Dataset section:
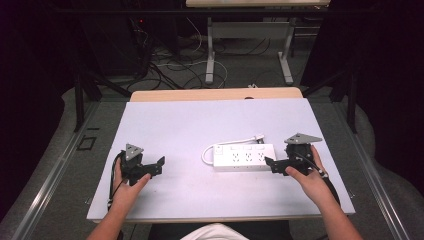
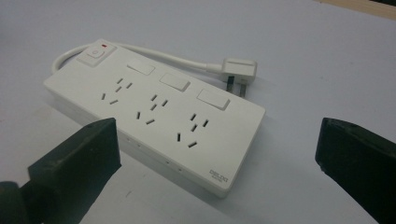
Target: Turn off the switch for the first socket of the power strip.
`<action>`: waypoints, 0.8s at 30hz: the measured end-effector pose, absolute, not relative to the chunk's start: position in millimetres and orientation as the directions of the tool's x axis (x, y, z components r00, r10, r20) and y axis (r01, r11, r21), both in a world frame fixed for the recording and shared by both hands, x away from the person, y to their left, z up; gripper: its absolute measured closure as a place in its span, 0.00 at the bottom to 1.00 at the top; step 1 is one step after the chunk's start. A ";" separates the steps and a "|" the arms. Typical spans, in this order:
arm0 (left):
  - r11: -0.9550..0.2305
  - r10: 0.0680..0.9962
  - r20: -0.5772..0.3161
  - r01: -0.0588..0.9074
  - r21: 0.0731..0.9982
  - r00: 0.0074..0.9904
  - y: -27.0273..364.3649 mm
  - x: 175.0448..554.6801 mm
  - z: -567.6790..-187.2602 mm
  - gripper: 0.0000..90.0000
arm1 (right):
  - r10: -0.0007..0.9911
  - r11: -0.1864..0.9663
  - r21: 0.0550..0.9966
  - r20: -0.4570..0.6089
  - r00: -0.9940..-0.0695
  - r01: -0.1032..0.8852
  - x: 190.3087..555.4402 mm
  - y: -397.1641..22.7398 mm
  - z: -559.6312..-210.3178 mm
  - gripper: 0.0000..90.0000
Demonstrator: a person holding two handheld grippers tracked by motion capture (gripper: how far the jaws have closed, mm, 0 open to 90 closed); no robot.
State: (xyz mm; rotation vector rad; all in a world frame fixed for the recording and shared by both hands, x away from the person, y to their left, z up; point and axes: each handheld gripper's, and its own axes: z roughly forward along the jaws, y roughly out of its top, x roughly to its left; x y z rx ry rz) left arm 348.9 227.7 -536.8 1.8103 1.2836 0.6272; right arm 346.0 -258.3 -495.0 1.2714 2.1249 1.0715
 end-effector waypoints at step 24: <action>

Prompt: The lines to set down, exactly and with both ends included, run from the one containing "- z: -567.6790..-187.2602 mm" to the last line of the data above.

Task result:
  - z: -567.6790..-187.2602 mm
  - gripper: 0.0000..90.0000
arm1 (right):
  - r10: -0.0007..0.9911
  - r11: -0.1864..0.9663
  - r21: 0.0550..0.9966
  - r20: -0.4570..0.6089
  - r00: -0.9940..-0.0695
  - r01: -0.1032..0.8852
  - x: 190.3087..555.4402 mm
  - y: -397.1641..22.7398 mm
  - z: -559.6312..-210.3178 mm
  - gripper: 0.0000..90.0000
Demonstrator: a person holding two handheld grippers tracked by motion capture (gripper: how far the jaws have closed, mm, 0 open to 90 closed); no robot.
State: (xyz mm; rotation vector rad; all in a world frame fixed for the recording and shared by both hands, x away from the person, y to their left, z up; point and axes: each handheld gripper's, and its own axes: z roughly forward along the jaws, y roughly out of its top, x roughly to its left; x y z rx ry rz) left arm 348.9 227.7 -536.8 1.8103 1.2836 0.6272; right arm 346.0 -258.3 -495.0 1.2714 2.1249 1.0715
 end-effector waypoints at step 24: <action>

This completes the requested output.